Venue: SLAC (Stanford Linear Accelerator Center)
Conference: XLDB 2011

Overview

I attended the XLDB 2011 conference earlier in the week. XLDB seems to be an emerging conference. There were 280-300 people in attendance and more had to be turned away. In fact, there were people who turned up anyway, even though they hadn’t secured a place, hoping that there would be cancellations.

My understanding is that XLDB emerged from the need to discuss technology, issues, and requirements for Big Data in the scientific community, especially when using supercomputing facilities. However, it is clear to everyone that Big Data is not specific to those who are doing supercomputing anymore. Even though we are moving into the exascale supercomputing era (the fastest supercomputer today can do >8 PFlops), having to deal with GBs, PBs, or even EBs of data is not an exclusive problem to those who have access to supercomputing facilities.
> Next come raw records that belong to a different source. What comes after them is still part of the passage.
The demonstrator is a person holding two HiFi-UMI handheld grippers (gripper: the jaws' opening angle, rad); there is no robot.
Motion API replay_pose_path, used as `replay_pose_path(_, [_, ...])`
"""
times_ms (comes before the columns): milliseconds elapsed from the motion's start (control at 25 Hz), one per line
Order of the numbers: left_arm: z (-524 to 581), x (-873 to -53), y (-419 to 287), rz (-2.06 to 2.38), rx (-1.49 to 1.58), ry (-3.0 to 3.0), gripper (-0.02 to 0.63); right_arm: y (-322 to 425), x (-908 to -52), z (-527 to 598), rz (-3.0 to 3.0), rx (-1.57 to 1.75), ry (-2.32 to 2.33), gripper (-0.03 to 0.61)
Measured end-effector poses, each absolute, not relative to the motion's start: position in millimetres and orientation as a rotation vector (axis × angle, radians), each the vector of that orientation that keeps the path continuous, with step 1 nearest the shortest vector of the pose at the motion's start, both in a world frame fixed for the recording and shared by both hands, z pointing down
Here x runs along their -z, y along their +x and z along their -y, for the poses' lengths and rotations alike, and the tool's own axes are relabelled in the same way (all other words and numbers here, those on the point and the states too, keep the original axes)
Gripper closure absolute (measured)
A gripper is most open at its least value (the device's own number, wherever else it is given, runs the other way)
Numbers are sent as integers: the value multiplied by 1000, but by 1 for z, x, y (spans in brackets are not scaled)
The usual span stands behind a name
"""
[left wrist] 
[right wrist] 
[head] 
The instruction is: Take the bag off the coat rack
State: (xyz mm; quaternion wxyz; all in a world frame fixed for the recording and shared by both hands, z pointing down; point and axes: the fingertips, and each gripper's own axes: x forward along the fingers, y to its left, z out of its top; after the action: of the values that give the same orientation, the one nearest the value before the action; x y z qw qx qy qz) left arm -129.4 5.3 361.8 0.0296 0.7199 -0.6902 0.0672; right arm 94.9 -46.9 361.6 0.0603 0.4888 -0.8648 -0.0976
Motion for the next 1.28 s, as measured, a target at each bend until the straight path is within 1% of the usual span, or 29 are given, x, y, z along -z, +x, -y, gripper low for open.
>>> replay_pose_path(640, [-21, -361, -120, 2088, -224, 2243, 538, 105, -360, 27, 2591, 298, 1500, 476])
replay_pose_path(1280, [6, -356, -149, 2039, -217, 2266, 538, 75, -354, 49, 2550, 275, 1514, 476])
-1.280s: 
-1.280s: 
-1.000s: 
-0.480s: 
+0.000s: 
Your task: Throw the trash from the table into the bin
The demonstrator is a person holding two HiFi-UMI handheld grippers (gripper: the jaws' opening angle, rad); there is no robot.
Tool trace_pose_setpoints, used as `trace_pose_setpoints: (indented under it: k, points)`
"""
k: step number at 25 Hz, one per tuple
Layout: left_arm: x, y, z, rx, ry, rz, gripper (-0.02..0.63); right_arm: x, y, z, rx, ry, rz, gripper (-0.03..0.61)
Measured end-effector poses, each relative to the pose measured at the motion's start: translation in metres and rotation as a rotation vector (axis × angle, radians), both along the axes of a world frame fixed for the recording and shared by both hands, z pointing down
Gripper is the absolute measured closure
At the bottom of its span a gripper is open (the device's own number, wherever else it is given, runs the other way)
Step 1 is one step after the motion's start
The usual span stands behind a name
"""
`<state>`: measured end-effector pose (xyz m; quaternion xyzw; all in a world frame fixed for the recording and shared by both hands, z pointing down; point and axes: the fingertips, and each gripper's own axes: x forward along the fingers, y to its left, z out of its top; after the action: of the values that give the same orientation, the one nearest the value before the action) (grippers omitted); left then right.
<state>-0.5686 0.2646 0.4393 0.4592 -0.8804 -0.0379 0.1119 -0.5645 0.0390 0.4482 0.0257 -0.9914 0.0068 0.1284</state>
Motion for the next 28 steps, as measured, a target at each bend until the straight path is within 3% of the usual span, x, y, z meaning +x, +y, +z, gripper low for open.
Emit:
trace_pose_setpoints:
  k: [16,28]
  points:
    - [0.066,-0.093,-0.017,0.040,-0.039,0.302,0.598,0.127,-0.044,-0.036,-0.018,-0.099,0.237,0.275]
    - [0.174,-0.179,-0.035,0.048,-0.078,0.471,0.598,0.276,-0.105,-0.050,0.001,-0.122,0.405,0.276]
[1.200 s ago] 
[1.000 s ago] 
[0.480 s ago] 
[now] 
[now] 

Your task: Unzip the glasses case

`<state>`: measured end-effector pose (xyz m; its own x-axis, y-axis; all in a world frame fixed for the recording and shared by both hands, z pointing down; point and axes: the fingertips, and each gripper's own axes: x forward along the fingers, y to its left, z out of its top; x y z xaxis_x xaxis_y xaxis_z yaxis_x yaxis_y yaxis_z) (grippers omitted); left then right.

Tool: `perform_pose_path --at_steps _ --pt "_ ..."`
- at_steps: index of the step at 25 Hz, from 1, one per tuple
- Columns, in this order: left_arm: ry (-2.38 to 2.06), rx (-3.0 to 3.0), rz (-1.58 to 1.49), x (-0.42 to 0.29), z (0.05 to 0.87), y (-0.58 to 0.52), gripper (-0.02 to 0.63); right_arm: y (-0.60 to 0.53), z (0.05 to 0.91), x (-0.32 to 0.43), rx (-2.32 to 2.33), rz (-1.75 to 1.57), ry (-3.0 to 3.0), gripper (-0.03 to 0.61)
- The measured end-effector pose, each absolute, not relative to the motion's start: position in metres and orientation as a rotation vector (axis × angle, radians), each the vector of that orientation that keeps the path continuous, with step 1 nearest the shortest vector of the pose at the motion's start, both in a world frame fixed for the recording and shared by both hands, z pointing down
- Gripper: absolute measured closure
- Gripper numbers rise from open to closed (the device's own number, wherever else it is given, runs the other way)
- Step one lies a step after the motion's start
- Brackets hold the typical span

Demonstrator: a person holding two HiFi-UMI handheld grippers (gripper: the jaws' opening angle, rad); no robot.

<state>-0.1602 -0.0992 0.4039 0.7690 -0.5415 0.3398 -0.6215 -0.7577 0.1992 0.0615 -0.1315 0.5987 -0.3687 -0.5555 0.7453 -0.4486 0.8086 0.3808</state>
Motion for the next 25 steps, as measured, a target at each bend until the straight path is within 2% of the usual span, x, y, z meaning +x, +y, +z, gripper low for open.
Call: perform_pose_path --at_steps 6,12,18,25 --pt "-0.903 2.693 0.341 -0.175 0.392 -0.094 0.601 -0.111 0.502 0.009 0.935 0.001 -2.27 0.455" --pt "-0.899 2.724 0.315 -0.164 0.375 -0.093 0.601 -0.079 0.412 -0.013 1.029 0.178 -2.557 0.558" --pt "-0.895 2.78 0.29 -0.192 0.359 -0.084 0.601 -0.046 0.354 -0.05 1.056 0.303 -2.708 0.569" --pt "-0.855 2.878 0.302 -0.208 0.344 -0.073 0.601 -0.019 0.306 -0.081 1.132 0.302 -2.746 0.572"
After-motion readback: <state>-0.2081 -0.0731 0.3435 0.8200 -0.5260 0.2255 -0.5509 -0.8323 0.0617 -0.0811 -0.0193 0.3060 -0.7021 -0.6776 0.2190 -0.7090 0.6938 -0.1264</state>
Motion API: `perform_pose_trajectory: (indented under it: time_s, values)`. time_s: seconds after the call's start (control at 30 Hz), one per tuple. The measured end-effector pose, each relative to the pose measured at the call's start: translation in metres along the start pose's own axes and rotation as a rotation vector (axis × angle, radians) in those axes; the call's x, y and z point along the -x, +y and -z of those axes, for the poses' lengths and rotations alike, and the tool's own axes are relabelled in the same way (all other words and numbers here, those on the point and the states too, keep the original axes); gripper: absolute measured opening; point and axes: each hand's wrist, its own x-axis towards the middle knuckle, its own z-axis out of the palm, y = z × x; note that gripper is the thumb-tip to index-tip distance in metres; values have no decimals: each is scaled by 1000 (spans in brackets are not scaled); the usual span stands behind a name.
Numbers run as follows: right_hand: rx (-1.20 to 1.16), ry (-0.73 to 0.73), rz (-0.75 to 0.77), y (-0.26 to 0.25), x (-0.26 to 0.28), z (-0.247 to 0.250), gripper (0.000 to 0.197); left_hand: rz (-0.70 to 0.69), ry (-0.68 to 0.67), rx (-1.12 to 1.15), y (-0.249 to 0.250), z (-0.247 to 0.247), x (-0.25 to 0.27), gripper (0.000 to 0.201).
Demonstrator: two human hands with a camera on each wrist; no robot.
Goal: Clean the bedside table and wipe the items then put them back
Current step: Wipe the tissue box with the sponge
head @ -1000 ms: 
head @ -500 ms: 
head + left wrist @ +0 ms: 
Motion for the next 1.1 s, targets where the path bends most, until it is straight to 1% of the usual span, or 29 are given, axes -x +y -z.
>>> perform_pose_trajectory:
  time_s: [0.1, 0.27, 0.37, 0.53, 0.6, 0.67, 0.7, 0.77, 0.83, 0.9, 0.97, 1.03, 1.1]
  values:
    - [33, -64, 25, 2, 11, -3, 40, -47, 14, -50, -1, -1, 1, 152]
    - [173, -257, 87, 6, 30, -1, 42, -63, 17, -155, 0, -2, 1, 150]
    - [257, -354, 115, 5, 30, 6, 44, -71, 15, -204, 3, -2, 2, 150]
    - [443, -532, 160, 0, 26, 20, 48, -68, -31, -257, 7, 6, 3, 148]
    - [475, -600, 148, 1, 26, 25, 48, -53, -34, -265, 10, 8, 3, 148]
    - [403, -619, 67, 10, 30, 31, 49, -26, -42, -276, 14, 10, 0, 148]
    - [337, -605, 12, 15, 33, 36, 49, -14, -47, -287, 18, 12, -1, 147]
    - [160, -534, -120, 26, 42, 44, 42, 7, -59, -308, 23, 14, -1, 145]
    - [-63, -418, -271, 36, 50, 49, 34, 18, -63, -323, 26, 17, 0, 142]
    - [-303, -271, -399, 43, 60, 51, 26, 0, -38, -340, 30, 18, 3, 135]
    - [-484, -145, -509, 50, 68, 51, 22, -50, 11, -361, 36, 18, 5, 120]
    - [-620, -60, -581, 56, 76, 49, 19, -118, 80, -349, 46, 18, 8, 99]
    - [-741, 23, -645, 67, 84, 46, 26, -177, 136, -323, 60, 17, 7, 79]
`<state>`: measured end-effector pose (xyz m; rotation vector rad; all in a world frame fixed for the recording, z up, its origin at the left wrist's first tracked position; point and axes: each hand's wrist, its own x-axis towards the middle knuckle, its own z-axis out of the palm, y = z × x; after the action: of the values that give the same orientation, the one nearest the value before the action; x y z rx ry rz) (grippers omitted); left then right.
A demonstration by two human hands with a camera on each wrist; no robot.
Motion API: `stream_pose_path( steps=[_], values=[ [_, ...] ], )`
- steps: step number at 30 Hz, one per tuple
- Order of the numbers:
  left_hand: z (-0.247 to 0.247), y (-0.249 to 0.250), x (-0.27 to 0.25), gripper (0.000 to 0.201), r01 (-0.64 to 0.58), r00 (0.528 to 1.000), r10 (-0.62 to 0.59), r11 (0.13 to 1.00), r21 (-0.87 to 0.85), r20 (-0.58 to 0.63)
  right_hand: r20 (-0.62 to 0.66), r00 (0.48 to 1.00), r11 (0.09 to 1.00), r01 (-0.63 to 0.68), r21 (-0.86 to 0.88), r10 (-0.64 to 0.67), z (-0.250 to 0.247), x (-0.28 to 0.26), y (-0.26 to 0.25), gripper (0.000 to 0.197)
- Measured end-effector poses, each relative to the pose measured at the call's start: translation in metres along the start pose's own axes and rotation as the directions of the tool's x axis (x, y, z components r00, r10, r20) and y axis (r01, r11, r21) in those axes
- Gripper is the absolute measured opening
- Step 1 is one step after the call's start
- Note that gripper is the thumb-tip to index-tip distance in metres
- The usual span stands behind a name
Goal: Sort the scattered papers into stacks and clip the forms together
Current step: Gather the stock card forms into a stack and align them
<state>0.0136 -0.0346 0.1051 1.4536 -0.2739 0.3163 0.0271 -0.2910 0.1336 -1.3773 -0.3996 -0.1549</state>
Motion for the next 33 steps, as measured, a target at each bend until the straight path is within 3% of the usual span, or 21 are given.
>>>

Hence, it was not a big surprise to find out that the conference attracted the interest of the industry.

A number of leading industry leaders had a presence at the conference: Google, Microsoft, eBay, Netflix, LinkedIn, Facebook, Amazon (even though they decided at the last minute not to present), and IBM (to name few). There were talks by scientists as well.

Most of the talks were great and I enjoyed them a lot. I chose to highlight the Netflix, Metamarkets, and Novartis ones as the driving examples for my observations. The conference organizers have promised to publish the slides and the videos of the presentations.

The value of data

In my mind, the Big Data space is not a niche any more. It’s not a space that any company offering enabling technologies, solutions, and services to its customers can afford to ignore. Many customers already have real problems, they already take advantage of Big Data processing infrastructures, and their competiveness is based on their ability to extract value and insights from the data they collect.

Take Netflix for example. Their VP of Data Science and Engineering (highlighting “Data Science” in the title!!!) gave an excellent talk on how Netflix won the DVD-shipping game, how they became competitive. It was all because of the data they collected and then analyzed. They heavily instrumented their DVD-handling equipment. Every single aspect of a DVD’s route was recorded and sent to Netflix’s data warehouse. Decisions within msecs had to be made about how to best route each disc. Data was collected and then processed in order to optimize all aspects of their business. They had become so good at it that their only bottleneck became the post office. They had reached such a level of data-based business intelligence that they even went to the post office and started helping them optimize their operations.

The VP of Data Science and Engineering at Netflix was a happy person until Netflix decided to get into the streaming business. Their data collection and analysis requirements skyrocketed!

Here comes the cloud

Netflix needed to expand its ability to process data and make business decisions. They really wanted to move away from the business of managing infrastructure. They didn’t want to have to deal with operations, data centers, machines, and so on. They went through a migration period of progressively moving their entire data collection and processing infrastructure into Amazon’s cloud.

Granted, Netflix had to build their own pipeline based on open source technologies. They used the right tool for the job. They used a NoSQL solution for reliably gathering/recording their data at scale. They used an RDBMS where it made sense.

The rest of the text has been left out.